> _How to complete this task_
Retype the data exactly, from its first line to the line containing "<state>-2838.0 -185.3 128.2", including both, and skip any picture.

━━━ Data extract

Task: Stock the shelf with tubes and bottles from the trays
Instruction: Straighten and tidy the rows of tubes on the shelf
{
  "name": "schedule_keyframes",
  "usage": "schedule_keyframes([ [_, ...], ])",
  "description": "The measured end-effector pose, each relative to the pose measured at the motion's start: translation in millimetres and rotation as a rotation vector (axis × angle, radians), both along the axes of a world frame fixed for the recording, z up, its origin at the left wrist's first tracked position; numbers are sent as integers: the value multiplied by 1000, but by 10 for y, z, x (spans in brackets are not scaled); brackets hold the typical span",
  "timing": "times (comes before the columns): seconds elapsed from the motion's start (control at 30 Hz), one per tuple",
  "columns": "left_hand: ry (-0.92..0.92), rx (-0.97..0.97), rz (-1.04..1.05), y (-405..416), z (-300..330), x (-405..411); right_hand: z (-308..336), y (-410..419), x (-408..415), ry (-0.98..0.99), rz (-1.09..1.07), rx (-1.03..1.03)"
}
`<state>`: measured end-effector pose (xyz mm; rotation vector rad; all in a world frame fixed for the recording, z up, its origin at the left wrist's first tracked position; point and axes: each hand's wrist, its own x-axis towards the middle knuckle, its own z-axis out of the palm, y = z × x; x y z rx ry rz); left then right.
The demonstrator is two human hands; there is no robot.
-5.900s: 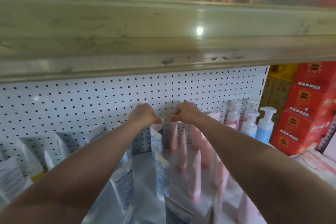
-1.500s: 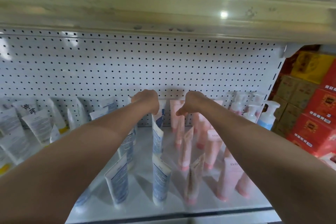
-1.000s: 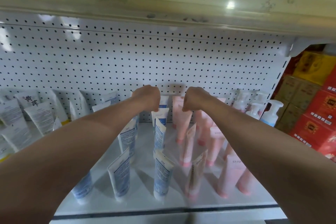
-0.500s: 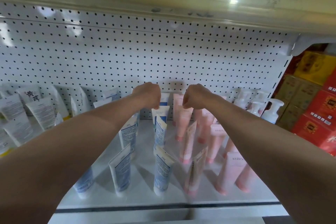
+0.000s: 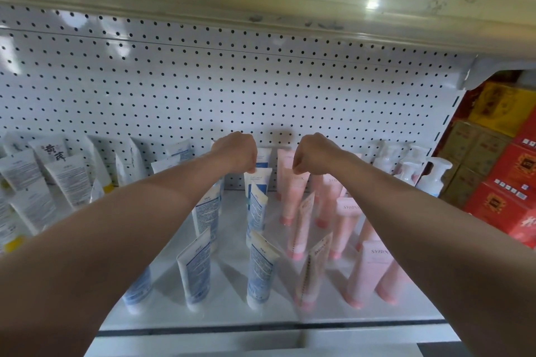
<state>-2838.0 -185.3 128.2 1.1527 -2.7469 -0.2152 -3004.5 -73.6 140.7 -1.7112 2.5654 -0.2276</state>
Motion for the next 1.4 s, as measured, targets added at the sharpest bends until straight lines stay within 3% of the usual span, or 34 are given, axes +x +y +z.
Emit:
schedule_keyframes([
  [0.37,18,11,7,66,-15,-32,-11,38,9,36,0,13],
  [0.7,-12,-120,16,156,-26,-46,-65,83,11,-11,-23,-7],
  [1.4,16,-47,33,132,-76,4,-68,122,69,-2,-20,-21],
])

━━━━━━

> _Answer to the problem_
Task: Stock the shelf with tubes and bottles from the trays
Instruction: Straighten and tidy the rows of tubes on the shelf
{
  "name": "schedule_keyframes",
  "usage": "schedule_keyframes([ [_, ...], ])",
  "description": "The measured end-effector pose, each relative to the pose measured at the motion's start: translation in millimetres and rotation as a rotation vector (axis × angle, radians), both along the axes of a world frame fixed for the recording, z up, its origin at the left wrist's first tracked position; numbers are sent as integers: the value multiplied by 1000, but by 10 for y, z, x (spans in brackets are not scaled); brackets hold the typical span",
  "timing": "times (comes before the columns): seconds elapsed from the motion's start (control at 30 Hz), one per tuple",
  "columns": "left_hand: ry (-0.92..0.92), rx (-0.97..0.97), rz (-1.04..1.05), y (-405..416), z (-300..330), x (-405..411); right_hand: z (-308..336), y (-410..419), x (-408..415), ry (-0.98..0.99), rz (-1.09..1.07), rx (-1.03..1.03)"
}
`<state>`: measured end-effector pose (xyz mm; rotation vector rad; all in a world frame fixed for the recording, z up, its origin at the left wrist's first tracked position; point and axes: each hand's wrist, its own x-axis towards the middle knuckle, its own z-axis out of the palm, y = z × x; x y z rx ry rz); left then right.
The demonstrator is two human hands; there is no robot.
-5.900s: 
-1.500s: 
-1.000s: 
-0.500s: 
+0.000s: 
<state>-2838.0 -185.3 128.2 1.1527 -2.7469 -0.2152 -3004.5 -73.6 140.7 -1.7112 2.5654 -0.2276</state>

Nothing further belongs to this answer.